La asistencia de Felipe VI al Mundial de fútbol ayuda a destensar la relación ante las polémicas absurdas y oportunismo político
La decisión del rey Felipe VI de viajar a México para asistir el 26 de junio al partido del Mundial de fútbol entre España y Uruguay va mucho más allá del ámbito deportivo. El anuncio llega en un momento delicado para la relación entre ambos países y, por esta razón, adquiere un valor político y diplomático notable. Hay gestos que, sin necesidad de grandes discursos ni proclamas solemnes, ayudan a desactivar tensiones, a reconstruir la confianza y a recordar algo esencial: la relación entre México y España es demasiado compleja y estratégica como para quedar atrapada en polémicas absurdas y en mezquinos cálculos destinados al consumo interno.

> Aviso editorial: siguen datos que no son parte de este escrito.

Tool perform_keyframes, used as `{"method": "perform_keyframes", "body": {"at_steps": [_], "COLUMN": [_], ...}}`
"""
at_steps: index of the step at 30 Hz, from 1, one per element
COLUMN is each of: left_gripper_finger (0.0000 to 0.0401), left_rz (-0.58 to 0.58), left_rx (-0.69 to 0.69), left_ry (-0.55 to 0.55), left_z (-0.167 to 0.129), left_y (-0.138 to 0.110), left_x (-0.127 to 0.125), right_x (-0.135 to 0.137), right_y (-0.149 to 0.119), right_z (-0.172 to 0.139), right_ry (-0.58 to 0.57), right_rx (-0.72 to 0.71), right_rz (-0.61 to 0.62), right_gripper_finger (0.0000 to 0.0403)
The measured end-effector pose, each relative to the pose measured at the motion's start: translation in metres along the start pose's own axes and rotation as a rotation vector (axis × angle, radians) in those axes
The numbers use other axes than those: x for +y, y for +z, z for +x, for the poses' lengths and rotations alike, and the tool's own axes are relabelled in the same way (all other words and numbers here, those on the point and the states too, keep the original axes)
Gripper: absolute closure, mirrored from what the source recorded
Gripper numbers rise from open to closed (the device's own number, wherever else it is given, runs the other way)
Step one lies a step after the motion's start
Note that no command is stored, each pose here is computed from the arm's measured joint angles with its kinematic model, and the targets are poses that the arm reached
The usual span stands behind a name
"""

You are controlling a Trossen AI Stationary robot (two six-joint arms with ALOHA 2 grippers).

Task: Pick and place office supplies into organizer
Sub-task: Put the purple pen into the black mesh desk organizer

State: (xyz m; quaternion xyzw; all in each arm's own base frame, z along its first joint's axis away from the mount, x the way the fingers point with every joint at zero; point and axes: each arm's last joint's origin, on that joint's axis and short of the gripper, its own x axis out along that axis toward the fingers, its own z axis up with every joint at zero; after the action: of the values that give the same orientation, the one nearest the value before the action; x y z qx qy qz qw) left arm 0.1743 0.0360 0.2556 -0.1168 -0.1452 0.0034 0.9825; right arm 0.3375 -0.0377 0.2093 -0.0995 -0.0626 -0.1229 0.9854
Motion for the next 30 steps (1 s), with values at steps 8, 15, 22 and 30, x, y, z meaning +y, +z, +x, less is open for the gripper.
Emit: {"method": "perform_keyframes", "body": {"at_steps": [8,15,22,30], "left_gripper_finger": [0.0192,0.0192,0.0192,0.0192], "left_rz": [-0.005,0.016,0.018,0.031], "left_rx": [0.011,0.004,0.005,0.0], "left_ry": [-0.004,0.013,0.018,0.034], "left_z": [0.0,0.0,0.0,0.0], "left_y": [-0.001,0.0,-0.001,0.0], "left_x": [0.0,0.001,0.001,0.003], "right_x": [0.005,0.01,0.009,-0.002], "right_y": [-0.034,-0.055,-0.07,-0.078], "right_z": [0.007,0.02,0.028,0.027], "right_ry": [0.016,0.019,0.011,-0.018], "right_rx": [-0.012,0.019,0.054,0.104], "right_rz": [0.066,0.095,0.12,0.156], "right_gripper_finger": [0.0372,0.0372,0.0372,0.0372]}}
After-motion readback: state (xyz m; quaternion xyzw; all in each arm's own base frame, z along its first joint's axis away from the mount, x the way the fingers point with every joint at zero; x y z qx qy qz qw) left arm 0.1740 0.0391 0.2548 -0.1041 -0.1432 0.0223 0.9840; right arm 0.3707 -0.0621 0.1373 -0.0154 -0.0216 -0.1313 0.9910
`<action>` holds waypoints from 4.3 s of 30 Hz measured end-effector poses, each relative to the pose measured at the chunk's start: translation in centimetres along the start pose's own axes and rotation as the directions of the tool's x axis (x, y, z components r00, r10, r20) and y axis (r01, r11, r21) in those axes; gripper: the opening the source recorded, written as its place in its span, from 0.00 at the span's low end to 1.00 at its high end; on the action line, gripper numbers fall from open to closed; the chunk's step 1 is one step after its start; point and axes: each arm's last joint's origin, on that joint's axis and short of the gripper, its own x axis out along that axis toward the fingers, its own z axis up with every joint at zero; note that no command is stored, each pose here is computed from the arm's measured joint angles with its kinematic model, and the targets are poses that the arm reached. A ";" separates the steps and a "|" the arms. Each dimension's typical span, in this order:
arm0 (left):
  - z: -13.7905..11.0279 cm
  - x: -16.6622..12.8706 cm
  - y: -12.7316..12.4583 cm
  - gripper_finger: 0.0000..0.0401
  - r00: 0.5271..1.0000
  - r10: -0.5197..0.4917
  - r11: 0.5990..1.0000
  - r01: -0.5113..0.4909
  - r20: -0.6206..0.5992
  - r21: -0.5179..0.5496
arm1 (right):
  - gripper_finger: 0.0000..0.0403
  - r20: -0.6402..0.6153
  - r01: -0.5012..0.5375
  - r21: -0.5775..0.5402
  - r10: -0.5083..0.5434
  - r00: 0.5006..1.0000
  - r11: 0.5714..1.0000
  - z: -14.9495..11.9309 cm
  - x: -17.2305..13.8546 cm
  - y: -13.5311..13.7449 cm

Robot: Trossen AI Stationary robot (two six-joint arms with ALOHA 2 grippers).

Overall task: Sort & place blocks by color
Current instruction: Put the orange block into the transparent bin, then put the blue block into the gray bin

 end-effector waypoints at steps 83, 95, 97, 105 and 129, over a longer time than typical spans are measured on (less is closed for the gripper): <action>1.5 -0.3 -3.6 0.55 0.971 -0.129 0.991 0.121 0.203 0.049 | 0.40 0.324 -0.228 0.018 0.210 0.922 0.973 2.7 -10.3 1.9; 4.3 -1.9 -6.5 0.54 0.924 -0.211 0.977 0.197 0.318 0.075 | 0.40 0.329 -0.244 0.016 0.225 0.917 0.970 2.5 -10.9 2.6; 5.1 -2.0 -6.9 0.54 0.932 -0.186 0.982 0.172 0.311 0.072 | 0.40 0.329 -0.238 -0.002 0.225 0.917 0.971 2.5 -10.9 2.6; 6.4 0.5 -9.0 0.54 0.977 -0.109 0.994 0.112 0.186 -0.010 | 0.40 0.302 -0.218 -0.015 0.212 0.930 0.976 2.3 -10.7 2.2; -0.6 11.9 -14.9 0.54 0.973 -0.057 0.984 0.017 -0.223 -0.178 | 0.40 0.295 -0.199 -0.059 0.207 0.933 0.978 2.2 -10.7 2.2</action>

La visita del Rey representa un nuevo paso para poner fin a la crisis que inició el expresidente mexicano Andrés Manuel López Obrador, cuando en 2019 envió una carta exigiendo a Felipe VI que se disculpara por los excesos de la Conquista. La misiva no obtuvo respuesta por parte de España y se abrió entonces una etapa de distanciamiento y frialdad que se prolongó hasta finales del año pasado, con la llegada de Claudia Sheinbaum al poder en México. Se inició en ese momento proceso de deshielo propiciado por los gobiernos de Madrid y México, y en el que la Corona española ha tenido un papel significativo, proceso que ha encontrado una piedra, y no pequeña, en el camino: la tormenta desencadenada por la visita de la presidenta madrileña, Isabel Díaz Ayuso, a México. El viaje y todo el ruido declarativo que lo acompañó fueron un intento de poner palos en las ruedas al acercamiento entre ambos países recurriendo a manipulaciones históricas y provocaciones gratuitas. El intento, aunque finalmente fallido, ha dejado una nueva acumulación de agravios simbólicos en una relación ya demasiado cargada de susceptibilidades.